▶ Exercise details:
Please output exactly the lines of the material from the first through the line containing "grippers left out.", and nothing more.

▶ Dataset excerpt:
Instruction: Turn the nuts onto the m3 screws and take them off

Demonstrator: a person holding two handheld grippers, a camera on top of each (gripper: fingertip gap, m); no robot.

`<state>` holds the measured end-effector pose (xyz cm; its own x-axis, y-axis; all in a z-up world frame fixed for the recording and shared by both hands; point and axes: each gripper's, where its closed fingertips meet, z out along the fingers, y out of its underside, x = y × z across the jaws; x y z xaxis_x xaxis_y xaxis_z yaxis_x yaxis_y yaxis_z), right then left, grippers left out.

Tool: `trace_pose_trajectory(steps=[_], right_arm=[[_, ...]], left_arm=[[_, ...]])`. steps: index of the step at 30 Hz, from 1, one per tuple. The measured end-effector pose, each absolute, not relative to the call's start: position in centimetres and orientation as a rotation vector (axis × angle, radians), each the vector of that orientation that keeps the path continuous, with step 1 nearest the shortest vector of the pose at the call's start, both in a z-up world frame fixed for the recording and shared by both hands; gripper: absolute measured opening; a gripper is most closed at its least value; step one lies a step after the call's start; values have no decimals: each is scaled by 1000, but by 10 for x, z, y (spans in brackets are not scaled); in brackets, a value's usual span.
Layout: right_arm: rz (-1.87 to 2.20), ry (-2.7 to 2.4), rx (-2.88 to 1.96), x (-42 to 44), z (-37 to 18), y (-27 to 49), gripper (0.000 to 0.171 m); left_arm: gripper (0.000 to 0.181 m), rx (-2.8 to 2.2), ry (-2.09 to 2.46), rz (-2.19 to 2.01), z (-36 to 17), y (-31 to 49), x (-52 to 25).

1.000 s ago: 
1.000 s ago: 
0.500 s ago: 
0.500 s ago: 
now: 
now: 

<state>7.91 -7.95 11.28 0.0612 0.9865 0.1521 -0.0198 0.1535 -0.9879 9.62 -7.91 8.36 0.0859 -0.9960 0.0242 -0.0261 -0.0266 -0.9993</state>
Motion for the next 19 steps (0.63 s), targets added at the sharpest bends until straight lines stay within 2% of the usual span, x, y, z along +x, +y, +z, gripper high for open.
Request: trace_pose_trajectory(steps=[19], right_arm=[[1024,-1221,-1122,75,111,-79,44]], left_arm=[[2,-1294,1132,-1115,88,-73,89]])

▶ Solution to the problem:
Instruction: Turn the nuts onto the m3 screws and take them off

Demonstrator: a person holding two handheld grippers, a camera on top of each (gripper: fingertip gap, m); no robot.

`<state>` holds the measured end-effector pose (xyz cm; its own x-axis, y-axis; all in a z-up world frame fixed for the recording and shared by both hands; point and axes: each gripper's, where its closed fingertips meet, z out along the fingers, y out of its underside, x = y × z across the jaws; x y z xaxis_x xaxis_y xaxis_z yaxis_x yaxis_y yaxis_z), right then left, grippers left out.

That's the full output for the exercise.